Eat your greens: Fagiolini sfiziosi

Classic Tuscan dishes are rather meaty, hearty, starchy dishes, with few vegetables playing the heroes. Yes, tomatoes make a big appearance, especially in the summer when bright, fresh tomatoes are used in the wonderful bread salad, panzanella, and bruschetta. Spinach or its other green leafy relatives, silverbeet and kale, are found in bread soups or mixed with ricotta in pasta fillings. But do you see what I mean by starchy?

When you want a contorno, a side dish, to go with your huge hunk of rare bistecca fiorentina, the usual suspects are either roast potatoes, sautéed spinach or cannellini beans – simple and perfect accompaniments with perhaps only the addition of some garlic or rosemary.

What I do love, though, are the seasonal dishes that only make an appearance for short times of the year – raw artichokes, sliced and dressed in lemon and olive oil with some shaved Parmesan or pecorino cheese as an antipasto, Caesar mushrooms, prepared the same way or tossed through a pasta at the last moment. But these are fleeting moments that you have to wait many months of the year before you can eat them again.
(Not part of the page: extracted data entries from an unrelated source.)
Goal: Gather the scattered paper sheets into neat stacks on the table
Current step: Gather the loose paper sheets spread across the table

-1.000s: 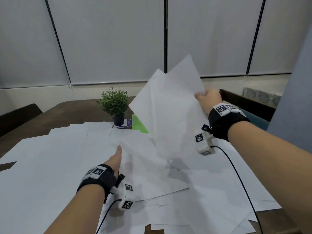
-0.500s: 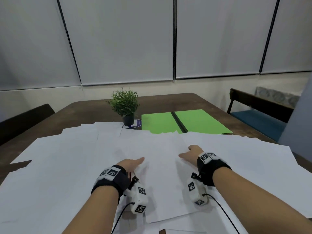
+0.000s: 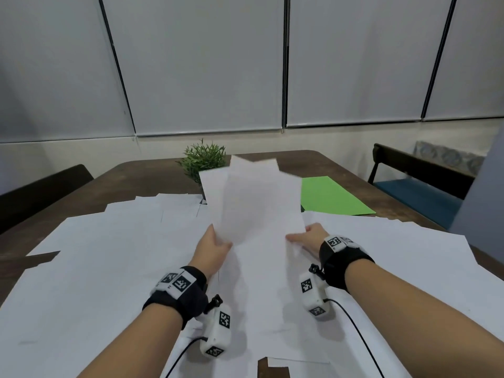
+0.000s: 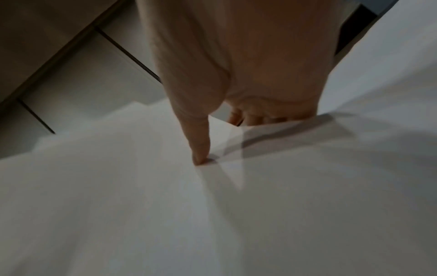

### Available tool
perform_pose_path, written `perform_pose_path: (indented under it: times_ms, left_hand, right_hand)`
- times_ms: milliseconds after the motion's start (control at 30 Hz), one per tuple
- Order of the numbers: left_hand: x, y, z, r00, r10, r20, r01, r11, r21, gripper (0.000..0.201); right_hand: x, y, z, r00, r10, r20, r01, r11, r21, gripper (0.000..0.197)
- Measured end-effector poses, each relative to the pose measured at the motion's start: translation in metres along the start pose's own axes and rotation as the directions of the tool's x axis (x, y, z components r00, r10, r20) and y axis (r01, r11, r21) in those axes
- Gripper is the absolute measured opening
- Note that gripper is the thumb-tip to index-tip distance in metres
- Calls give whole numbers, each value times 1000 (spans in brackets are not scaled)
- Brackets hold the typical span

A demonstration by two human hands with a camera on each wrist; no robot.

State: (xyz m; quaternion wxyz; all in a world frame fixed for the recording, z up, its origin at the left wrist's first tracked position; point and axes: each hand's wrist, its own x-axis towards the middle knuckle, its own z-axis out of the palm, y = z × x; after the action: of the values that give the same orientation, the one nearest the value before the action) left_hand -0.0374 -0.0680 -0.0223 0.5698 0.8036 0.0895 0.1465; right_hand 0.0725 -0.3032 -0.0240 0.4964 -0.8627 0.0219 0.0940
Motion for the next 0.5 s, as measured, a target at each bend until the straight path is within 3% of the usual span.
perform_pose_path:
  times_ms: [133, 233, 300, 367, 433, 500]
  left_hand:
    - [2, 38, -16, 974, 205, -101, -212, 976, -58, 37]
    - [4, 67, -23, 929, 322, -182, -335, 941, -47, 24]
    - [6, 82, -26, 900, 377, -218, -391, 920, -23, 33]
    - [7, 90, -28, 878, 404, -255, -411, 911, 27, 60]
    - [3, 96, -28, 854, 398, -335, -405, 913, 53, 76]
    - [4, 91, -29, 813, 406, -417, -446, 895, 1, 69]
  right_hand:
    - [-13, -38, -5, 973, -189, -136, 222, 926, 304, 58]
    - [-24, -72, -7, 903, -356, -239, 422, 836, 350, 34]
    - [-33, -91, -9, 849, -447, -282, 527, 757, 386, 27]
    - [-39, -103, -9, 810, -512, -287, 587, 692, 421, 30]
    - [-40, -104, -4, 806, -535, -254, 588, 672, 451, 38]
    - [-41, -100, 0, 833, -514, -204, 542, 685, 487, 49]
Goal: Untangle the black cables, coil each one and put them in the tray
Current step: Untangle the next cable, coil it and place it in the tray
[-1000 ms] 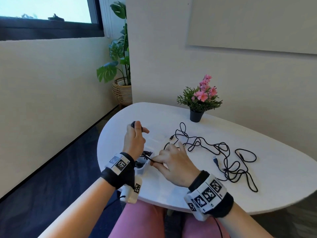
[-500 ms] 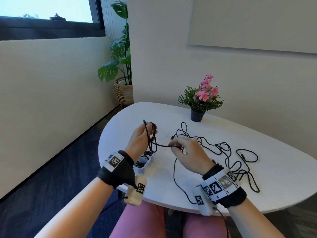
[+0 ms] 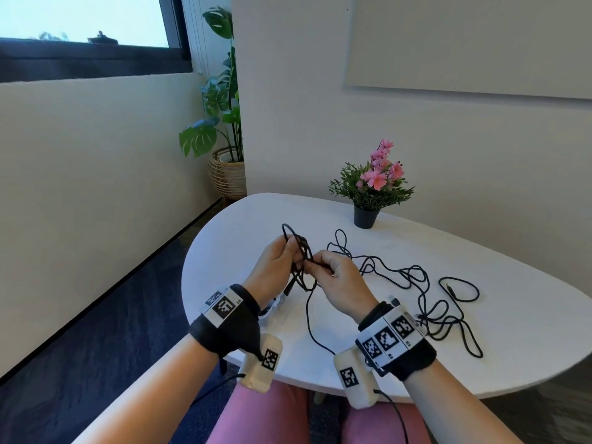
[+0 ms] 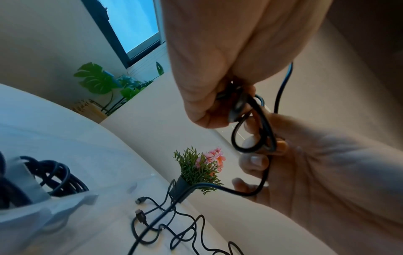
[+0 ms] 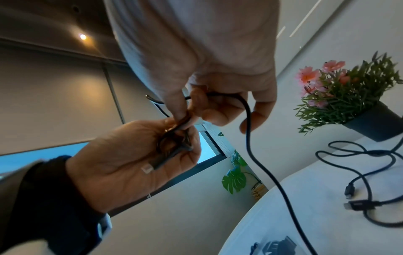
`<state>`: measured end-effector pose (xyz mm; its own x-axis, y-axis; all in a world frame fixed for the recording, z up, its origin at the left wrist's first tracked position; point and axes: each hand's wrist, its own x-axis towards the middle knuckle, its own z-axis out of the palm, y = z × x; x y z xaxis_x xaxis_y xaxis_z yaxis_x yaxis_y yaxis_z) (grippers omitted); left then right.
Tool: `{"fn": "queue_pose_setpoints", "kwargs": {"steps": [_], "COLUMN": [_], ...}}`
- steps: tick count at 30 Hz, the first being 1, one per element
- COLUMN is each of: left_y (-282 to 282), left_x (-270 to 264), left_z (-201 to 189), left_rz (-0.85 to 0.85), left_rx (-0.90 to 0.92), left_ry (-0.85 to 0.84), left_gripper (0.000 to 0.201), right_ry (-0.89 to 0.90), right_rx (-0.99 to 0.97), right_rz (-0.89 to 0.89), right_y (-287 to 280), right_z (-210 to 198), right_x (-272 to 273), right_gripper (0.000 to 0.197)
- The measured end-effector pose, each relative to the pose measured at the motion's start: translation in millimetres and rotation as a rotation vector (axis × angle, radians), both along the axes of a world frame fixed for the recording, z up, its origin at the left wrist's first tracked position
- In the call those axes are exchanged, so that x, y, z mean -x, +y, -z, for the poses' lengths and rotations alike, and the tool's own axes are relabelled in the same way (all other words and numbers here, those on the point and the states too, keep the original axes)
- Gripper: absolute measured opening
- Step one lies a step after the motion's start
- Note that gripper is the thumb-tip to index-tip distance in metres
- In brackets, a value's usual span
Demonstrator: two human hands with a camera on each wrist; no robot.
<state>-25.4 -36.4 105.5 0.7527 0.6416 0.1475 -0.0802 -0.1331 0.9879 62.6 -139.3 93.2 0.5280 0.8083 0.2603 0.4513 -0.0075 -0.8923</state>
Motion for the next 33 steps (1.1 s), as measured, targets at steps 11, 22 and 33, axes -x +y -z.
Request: {"fn": "queue_pose_setpoints", "kwargs": {"steps": [11, 22, 33], "left_y": [11, 100, 44], "left_x": [20, 58, 22], "left_z": [-10, -4, -25], "left_rz": [0.162, -0.413, -0.171], "left_rx": [0.100, 0.328, 0.167], "left_ry": [0.077, -0.079, -0.016], "left_gripper": [0.018, 0.013, 0.017], "right_ry": [0.405, 0.448, -0.342], "right_rx": [-0.053, -0.140, 0.269], "right_rz": [0.177, 0.619, 0.393], "right_y": [-15, -68, -23], "right_z": [-10, -18, -3], "right_x": [-32, -115, -70], "right_gripper": [0.032, 0.005, 0.059]}}
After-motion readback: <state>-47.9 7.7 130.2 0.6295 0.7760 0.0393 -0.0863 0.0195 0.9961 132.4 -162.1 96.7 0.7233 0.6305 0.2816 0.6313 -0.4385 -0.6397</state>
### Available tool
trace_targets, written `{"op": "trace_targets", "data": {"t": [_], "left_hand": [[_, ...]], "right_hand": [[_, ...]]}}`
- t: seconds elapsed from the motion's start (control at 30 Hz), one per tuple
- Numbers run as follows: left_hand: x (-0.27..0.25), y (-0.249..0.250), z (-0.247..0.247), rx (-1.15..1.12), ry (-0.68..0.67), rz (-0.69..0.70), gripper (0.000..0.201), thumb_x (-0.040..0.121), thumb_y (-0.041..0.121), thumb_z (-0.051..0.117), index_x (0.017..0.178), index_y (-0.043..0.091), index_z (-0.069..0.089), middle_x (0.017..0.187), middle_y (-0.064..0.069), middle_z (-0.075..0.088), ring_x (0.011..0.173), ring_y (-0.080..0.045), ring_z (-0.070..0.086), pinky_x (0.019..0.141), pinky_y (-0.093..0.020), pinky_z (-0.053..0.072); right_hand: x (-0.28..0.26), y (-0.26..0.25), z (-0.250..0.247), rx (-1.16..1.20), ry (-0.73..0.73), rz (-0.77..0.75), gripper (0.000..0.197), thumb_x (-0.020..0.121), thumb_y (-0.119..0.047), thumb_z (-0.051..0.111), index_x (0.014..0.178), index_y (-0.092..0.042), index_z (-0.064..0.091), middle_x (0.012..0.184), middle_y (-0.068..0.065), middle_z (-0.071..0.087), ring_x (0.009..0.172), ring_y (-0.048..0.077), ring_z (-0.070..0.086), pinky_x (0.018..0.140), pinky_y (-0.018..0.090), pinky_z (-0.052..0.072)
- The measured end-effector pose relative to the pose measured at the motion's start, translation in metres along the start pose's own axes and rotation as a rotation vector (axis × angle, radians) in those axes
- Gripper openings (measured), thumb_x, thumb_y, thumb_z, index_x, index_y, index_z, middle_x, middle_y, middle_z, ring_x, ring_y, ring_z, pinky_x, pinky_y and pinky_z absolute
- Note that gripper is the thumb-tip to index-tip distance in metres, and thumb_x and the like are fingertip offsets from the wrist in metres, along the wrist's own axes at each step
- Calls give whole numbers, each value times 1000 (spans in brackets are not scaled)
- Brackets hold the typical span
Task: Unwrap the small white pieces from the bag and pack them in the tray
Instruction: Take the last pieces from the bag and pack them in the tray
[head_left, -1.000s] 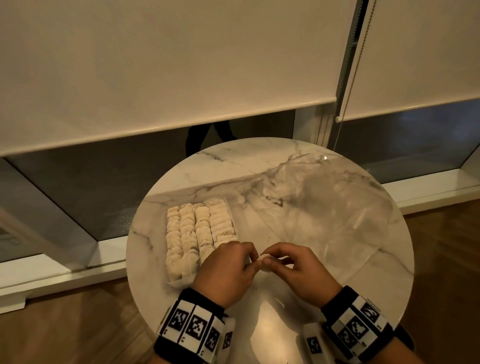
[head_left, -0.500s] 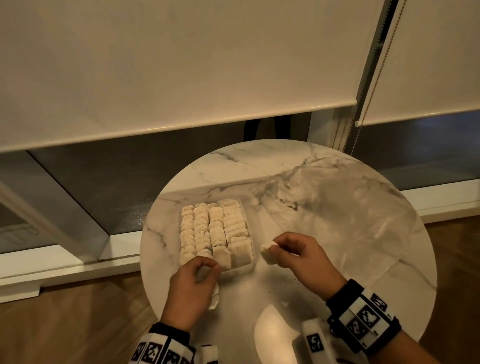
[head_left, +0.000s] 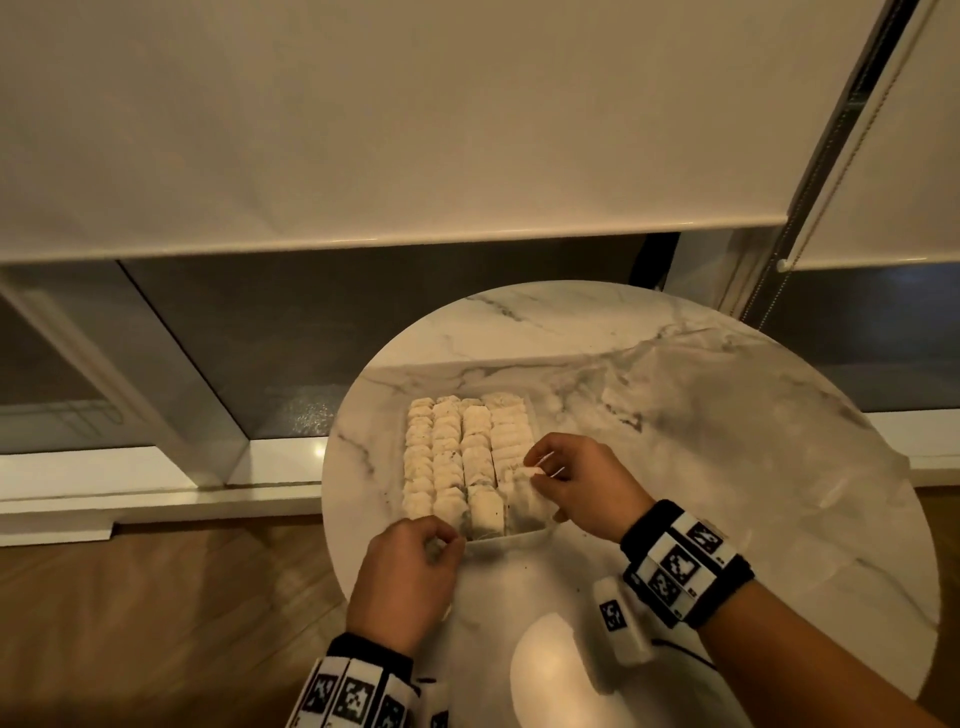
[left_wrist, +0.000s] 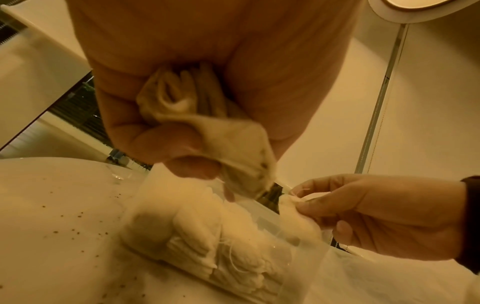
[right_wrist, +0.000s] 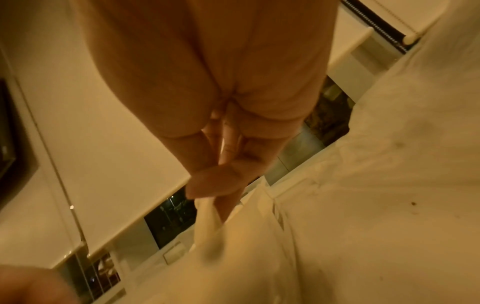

So when I visited Puglia, Italy’s heel, for the first time, I was amazed and thrilled at the sight of their vegetables – this is Italy’s vegetable patch. Literally. Fields and fields of olive trees interspersed with fields of tomato or melon or eggplants. The markets were full of local, plentiful, sun-ripened and dirt cheap fruit and vegetables, some that I had never even seen before. The menus, and especially the traditional ones, were filled with delectable dishes that showcased the classic and staple ingredients of this southern region: beans, especially broad or fava beans, chickpeas, broccoli, wild greens, eggplants, peppers, artichokes and olives. The lack of meat, of course, is a sign that this region has always struggled with poverty. But vegetarians visiting Italy, take note – this is the place for you.

Now that we’re coming into spring over here in Australia, I’ve been craving something fresh, crisp and green. This traditional Pugliese dish of green beans is the perfect thing. Fagiolini sfiziosi, or fagiulini spilusieddi in dialect, meaning ‘appetising beans’ is a wonderfully simple dish with bursting, fresh flavours – lemon, mint, parsley and golden breadcrumbs tossed through ‘al dente’ green beans.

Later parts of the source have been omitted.